The standalone version of Paramount Plus in Sweden, Denmark, Finland, and Norway, will eventually be wrapped up as the owner, ViacomCBS, has decided that a merger with SkyShowtime would have better economic and viability prospects. As such, the streaming service will be turned into a part of another product of the same company, which can be seen as an internal restructuring of business plans. The merger will take place in 2022, concomitant with SkyShowtime launching in 28 European countries.
This, however, doesn’t mean that Paramount Plus Nordic will change in terms of functionality, content availability, or investment funding. The service will continue as planned and will move to SkyShowtime with a rich portfolio next year. All existing subscribers will be automatically passed to the new entity. At the same time, the pricing for SkyShowtime in the Nordics should follow a comparable structure with the existing one, although this hasn’t been touched upon in the relevant announcements.
SkyShowtime is a joint venture between ViacomCBS and Comcast, two broadcasting giants looking to capture significant parts of the highly valuable yet patchy European market. Right now, the new platform is awaiting regulatory approval, so nothing is certain at this point. If all goes well, it’ll be made available in the U.K., Ireland, Italy, Germany, Switzerland, Austria, Albania, Andorra, Bosnia and Herzegovina, Bulgaria, Croatia, Czech Republic, Denmark, Finland, Hungary, Kosovo, Montenegro, Netherlands, North Macedonia, Norway, Poland, Portugal, Romania, Serbia, Slovakia, Slovenia, Spain, and Sweden.

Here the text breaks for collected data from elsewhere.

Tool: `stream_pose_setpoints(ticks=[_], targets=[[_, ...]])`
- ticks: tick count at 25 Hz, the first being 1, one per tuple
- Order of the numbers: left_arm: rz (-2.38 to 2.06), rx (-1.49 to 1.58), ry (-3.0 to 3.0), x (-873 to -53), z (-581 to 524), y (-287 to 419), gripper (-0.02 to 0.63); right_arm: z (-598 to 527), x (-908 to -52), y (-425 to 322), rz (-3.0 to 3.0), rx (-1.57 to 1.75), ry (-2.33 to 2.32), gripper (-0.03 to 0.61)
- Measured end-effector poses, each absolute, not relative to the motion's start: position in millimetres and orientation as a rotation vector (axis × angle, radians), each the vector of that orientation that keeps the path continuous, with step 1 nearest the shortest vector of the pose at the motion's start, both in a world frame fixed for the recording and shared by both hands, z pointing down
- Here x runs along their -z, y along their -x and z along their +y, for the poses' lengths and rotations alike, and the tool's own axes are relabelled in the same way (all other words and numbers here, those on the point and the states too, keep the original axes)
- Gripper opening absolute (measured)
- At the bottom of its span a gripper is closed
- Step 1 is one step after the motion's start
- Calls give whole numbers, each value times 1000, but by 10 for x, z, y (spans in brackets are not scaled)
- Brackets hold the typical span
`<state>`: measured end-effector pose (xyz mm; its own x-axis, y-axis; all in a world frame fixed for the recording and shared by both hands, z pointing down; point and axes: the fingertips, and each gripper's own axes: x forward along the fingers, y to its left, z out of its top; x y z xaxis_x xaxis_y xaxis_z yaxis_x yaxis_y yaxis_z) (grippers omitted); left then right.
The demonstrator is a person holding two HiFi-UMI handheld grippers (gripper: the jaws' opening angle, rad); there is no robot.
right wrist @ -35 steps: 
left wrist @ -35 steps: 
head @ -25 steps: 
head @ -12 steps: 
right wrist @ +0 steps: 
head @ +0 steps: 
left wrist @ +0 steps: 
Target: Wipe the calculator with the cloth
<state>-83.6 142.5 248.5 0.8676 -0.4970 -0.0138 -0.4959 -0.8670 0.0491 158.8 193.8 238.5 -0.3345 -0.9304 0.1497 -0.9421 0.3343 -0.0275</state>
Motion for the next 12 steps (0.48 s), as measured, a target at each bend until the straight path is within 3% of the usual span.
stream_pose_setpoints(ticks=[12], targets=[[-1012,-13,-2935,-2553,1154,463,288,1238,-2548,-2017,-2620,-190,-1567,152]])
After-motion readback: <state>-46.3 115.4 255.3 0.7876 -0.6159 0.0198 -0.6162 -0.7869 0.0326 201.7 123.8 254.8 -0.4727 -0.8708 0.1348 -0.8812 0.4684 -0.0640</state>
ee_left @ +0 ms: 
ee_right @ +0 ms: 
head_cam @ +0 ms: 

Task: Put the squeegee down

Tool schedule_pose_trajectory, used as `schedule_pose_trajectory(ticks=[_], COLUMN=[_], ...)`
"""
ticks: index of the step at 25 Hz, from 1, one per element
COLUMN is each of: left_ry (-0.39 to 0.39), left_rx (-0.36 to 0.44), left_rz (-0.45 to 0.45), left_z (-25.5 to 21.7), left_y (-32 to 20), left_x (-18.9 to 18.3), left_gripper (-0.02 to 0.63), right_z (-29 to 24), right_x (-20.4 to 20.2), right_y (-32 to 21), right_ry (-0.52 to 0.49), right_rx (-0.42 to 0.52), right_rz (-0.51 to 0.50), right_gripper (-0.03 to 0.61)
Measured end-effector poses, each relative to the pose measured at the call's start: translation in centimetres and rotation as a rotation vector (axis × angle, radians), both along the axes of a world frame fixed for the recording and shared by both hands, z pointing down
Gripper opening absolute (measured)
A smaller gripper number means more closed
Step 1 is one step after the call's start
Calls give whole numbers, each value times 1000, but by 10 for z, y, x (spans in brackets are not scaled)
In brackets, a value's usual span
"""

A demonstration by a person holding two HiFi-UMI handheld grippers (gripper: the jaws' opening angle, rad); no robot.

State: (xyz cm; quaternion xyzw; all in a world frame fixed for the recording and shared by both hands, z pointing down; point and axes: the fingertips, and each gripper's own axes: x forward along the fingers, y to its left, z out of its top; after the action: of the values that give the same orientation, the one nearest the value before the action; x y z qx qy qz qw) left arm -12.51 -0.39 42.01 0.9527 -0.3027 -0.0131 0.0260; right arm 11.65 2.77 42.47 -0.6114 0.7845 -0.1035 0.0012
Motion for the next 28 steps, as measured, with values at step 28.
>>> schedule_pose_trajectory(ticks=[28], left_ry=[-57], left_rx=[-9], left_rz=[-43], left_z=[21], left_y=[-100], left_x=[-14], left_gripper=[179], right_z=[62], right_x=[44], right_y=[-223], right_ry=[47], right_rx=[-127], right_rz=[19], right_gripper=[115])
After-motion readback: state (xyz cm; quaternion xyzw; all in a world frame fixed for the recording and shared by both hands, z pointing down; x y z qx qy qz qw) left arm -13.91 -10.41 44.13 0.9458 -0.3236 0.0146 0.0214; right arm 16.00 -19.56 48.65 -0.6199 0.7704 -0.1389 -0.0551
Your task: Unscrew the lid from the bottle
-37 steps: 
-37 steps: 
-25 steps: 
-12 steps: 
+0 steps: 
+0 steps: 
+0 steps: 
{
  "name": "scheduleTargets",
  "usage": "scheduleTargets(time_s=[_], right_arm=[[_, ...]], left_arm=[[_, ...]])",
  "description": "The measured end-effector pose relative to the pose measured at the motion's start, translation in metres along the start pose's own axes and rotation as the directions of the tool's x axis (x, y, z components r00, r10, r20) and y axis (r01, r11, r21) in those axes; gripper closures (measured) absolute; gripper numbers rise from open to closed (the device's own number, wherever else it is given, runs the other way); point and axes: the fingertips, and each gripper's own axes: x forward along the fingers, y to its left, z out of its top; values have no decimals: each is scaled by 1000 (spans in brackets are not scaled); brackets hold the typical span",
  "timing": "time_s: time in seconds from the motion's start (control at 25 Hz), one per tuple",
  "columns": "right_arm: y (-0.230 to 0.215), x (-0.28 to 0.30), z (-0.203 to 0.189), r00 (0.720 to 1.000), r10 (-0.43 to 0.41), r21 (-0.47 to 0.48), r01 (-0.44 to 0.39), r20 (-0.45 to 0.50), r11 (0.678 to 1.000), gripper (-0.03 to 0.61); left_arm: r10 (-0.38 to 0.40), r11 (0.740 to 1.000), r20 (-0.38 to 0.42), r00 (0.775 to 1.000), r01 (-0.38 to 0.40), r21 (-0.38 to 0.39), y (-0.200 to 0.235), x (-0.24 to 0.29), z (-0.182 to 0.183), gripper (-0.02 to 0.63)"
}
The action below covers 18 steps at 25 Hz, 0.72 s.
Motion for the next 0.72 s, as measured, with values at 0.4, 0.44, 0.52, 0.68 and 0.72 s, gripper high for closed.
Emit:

According to what has been made known so far, the new platform will offer more than 10,000 hours of entertainment, including originals and exclusives, that will launch every month to keep the interest warm.
As the CEO of ViacomCBS Networks International has stated previously:
Paramount Plus was born only on March 4, 2021, replacing CBS All Access, while the Nordics got the service on March 25, 2021, through Apple TV, Telenor, Nuuday, and Allente. As such, the change in strategy comes very soon after all that, underlining the shifting dynamics that come into play in the highly competitive market of streaming.